Directions for this task.
Extract the lines from the first line of the records below through the line containing "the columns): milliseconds", inclusive, and reproduce them exactly as written.
BEGIN Supplied material
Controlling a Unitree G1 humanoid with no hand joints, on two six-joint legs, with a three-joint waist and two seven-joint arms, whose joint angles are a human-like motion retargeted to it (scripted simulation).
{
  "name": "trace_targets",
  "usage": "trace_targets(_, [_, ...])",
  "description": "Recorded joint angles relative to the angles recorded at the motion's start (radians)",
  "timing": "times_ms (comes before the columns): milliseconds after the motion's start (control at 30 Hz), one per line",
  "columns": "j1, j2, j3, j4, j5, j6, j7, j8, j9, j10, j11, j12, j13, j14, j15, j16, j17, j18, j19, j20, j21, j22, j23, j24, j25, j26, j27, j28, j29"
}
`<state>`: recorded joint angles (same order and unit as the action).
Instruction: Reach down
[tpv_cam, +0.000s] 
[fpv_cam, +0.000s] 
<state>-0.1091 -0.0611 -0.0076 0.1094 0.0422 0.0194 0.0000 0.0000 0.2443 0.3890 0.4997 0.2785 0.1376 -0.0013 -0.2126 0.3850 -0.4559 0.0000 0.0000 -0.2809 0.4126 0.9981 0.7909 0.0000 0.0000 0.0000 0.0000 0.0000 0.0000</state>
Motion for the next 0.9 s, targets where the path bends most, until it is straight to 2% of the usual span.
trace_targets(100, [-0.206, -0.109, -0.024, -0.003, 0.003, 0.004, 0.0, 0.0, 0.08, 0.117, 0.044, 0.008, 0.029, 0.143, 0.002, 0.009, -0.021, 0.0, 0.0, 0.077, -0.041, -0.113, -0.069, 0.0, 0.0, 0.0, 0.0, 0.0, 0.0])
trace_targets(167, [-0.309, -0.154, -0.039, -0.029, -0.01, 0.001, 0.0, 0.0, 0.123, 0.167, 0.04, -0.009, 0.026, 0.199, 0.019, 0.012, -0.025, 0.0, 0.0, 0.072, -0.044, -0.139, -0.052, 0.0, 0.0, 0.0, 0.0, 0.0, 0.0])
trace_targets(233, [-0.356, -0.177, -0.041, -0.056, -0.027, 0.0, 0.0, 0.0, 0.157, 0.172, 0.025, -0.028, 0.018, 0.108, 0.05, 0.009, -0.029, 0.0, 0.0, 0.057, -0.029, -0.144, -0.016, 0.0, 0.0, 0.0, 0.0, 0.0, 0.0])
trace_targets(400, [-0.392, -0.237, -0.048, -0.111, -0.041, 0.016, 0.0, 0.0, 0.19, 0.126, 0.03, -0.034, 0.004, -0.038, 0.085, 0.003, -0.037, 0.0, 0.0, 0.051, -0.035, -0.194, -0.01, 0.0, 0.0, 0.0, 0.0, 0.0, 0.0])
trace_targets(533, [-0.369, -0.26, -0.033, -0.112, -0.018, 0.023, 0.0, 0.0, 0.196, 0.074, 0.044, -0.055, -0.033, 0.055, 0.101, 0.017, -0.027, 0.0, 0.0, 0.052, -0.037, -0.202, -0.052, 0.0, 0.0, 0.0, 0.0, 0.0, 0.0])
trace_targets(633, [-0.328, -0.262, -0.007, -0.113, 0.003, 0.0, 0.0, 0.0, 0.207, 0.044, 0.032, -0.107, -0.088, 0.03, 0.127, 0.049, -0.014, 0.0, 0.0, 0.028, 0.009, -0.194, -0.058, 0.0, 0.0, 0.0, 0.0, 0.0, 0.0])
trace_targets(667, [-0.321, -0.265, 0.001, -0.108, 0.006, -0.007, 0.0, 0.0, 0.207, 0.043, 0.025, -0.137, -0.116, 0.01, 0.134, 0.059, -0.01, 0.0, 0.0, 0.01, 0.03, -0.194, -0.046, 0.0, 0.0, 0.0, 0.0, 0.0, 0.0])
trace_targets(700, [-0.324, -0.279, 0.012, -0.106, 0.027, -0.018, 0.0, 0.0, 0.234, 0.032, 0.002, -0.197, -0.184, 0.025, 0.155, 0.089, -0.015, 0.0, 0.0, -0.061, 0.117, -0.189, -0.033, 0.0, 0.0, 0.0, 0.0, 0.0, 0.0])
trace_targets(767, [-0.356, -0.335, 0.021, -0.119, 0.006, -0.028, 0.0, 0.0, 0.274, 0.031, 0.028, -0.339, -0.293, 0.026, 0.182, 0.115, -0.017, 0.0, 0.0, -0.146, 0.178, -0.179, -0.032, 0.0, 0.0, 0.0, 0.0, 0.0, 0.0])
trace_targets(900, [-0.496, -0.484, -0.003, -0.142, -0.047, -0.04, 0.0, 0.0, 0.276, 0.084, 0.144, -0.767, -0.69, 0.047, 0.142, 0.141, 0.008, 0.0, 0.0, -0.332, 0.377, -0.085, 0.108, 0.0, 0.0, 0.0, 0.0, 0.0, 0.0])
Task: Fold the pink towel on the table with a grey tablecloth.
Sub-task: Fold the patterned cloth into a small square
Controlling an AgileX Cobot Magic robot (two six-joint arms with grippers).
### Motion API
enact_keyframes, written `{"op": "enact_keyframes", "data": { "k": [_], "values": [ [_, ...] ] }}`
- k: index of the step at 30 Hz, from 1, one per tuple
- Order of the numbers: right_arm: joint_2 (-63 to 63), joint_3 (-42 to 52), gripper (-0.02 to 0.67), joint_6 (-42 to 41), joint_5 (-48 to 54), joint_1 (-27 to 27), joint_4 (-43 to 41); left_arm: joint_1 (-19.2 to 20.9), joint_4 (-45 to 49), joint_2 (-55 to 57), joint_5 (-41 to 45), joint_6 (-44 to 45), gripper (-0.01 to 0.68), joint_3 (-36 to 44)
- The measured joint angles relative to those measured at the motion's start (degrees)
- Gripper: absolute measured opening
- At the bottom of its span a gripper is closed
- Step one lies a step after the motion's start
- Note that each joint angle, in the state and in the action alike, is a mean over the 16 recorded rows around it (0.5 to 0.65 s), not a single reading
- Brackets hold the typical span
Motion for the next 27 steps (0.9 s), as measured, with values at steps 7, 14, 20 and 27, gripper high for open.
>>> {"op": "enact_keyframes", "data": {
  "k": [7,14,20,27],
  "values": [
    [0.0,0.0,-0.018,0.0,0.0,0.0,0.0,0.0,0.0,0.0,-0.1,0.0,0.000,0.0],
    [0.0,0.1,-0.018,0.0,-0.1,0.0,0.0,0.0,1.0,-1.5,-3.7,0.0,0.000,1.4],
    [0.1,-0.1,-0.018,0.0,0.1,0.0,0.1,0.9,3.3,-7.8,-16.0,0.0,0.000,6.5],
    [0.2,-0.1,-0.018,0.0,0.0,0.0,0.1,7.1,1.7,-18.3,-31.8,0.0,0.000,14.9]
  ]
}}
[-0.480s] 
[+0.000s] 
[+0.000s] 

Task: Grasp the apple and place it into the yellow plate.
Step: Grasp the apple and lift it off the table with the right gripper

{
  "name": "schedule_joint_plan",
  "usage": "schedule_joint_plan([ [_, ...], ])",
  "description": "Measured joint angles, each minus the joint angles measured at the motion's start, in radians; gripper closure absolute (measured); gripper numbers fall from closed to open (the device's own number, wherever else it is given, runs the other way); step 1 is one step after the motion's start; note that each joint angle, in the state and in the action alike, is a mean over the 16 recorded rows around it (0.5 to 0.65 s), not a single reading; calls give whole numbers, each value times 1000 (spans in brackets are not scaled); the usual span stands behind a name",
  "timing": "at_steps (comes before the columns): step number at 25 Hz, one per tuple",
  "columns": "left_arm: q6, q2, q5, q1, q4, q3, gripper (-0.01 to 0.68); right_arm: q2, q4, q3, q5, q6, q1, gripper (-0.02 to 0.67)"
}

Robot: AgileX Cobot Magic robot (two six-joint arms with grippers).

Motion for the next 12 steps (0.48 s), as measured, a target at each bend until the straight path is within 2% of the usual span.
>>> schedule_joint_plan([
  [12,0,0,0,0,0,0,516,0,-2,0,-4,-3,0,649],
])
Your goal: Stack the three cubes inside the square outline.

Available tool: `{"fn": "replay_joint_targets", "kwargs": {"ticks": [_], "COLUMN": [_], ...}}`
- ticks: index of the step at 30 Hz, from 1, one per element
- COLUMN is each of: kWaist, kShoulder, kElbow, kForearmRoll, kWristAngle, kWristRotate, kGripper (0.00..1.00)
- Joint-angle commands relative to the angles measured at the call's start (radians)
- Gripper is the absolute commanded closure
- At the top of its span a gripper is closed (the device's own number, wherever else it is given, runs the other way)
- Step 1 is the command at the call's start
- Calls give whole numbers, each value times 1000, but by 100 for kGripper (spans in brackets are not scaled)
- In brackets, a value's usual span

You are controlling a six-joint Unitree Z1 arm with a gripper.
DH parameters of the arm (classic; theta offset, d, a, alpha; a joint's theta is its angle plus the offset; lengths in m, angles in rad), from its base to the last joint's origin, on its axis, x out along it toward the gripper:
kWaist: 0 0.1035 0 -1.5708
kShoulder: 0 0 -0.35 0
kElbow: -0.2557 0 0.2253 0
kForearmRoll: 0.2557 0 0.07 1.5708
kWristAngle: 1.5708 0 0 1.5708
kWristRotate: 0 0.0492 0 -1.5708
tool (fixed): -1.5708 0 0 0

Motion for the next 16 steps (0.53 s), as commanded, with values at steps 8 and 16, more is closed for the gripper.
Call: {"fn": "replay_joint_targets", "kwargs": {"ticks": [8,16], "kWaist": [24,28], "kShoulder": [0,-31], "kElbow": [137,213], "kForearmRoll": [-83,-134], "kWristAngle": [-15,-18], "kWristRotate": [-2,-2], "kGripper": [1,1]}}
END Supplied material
Task solution.
Controlling a Unitree G1 humanoid with no hand joints, on two six-joint legs, with a three-joint waist and two seven-joint arms, whose joint angles are a human-like motion retargeted to it (scripted simulation).
{
  "name": "trace_targets",
  "usage": "trace_targets(_, [_, ...])",
  "description": "Recorded joint angles relative to the angles recorded at the motion's start (radians)",
  "timing": "times_ms (comes before the columns): milliseconds after the motion's start (control at 30 Hz), one per line",

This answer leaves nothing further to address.